Local-in-Time Existence of $L^1$ solutions to the Gravity Water Wave Kinetic Equation
Yulin Pan, Xiaoxu Wu
Abstract
In this paper, we study the Cauchy problem for the four-wave kinetic equation describing the weak turbulence of gravity water waves. The mathematical challenges of this analysis stem primarily from two interrelated aspects: (1) the extreme algebraic complexity of the collision kernel, where controlling its growth in the highly non-local regime constitutes the primary analytical bottleneck, and (2) the construction of strong solutions under the resulting singular integral operators.

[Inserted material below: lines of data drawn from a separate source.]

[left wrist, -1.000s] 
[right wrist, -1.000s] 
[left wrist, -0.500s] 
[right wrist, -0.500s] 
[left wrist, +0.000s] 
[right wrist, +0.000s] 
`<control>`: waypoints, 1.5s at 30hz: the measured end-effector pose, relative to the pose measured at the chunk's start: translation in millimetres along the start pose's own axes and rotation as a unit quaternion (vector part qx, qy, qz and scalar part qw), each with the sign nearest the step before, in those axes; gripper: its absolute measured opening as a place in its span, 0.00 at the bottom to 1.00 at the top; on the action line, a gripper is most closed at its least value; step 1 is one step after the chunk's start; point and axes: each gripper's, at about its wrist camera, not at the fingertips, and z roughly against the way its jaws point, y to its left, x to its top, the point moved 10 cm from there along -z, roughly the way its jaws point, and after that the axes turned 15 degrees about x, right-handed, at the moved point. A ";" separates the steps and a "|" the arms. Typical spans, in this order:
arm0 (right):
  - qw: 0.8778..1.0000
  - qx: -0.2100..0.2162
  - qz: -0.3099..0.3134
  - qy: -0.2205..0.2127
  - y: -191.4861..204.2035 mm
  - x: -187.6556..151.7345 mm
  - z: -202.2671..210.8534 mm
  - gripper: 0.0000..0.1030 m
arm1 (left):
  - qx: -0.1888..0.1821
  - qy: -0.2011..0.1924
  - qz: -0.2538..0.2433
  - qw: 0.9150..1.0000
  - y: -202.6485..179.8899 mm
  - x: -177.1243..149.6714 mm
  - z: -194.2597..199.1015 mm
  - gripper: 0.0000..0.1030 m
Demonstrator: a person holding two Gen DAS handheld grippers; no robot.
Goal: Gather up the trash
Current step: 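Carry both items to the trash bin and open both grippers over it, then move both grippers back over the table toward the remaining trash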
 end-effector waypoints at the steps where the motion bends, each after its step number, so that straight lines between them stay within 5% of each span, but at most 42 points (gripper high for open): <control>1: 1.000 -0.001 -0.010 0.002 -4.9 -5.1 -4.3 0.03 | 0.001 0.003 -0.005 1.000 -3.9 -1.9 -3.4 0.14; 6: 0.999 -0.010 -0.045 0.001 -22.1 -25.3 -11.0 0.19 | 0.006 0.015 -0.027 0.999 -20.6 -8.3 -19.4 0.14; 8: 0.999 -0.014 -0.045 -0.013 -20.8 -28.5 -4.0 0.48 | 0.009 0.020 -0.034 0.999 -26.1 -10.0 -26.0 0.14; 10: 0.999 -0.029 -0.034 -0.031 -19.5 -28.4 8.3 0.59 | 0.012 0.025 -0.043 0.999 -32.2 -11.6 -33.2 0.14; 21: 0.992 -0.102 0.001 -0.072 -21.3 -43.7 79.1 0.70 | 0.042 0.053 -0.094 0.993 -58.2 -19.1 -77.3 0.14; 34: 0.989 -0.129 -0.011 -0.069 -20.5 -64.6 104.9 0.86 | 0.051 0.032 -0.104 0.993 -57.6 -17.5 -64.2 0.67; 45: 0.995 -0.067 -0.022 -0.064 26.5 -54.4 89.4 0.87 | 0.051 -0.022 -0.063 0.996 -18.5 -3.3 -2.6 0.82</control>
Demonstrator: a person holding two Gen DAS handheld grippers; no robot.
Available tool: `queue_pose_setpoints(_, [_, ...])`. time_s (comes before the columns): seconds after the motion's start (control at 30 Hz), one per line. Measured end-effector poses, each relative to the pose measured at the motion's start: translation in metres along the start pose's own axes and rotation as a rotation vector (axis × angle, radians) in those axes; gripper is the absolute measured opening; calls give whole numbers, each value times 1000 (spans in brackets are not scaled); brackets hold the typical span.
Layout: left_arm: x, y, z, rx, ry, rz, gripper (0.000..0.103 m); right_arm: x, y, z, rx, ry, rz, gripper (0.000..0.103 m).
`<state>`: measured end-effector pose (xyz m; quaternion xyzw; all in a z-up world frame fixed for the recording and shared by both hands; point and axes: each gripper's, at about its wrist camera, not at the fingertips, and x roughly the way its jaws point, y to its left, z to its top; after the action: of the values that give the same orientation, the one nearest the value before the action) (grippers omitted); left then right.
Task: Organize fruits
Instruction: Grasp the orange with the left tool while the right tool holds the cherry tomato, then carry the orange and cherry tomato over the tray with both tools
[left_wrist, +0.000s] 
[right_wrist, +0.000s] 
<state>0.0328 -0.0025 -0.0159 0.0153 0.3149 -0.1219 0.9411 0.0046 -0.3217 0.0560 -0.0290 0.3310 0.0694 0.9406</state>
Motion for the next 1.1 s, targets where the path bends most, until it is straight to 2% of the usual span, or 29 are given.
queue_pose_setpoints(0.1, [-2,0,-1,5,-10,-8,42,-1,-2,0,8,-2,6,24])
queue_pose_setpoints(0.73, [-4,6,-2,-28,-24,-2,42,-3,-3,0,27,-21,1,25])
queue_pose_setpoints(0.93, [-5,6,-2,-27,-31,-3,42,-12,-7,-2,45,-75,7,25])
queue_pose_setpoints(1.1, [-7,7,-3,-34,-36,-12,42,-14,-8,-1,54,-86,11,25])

First, we re-analyze the interaction kernel in this precise regime, where the interacting wave numbers satisfy $|k|, |k_3| \gg |k_1|, |k_2|$. We establish a rigorous upper bound of $\mathcal{O}(|k||k_3|)$, which rigorously verifies the asymptotic smallness of the interaction coefficient anticipated in the physics literature \cite{zakharov2010energy, geogjaev2017numerical, geogjaev2025properties}. Furthermore, this result improves upon the recent $\mathcal{O}\big((|k||k_3|)^{3/2}\big)$ estimate proposed in \cite{waterkernel2024}, demonstrating a strictly milder singularity of wave interactions in this limit. Physically, this regime governs the energy exchange between disparate scales, such as the modulation of short gravity waves by long ocean swells. Second, leveraging this crucial integrability gain alongside a refined structural decomposition of the collision operator, we establish the local-in-time existence of $L^1$ strong solutions to the gravity water kinetic equation for initial data in a suitably weighted $L^2 \cap L^\infty$ space. Specifically, we prove that for any initial data in this class, the resulting $L^1$ strong solution strictly propagates the weighted $L^2 \cap L^\infty$ regularity and conserves the fundamental physical properties of the kinetic model.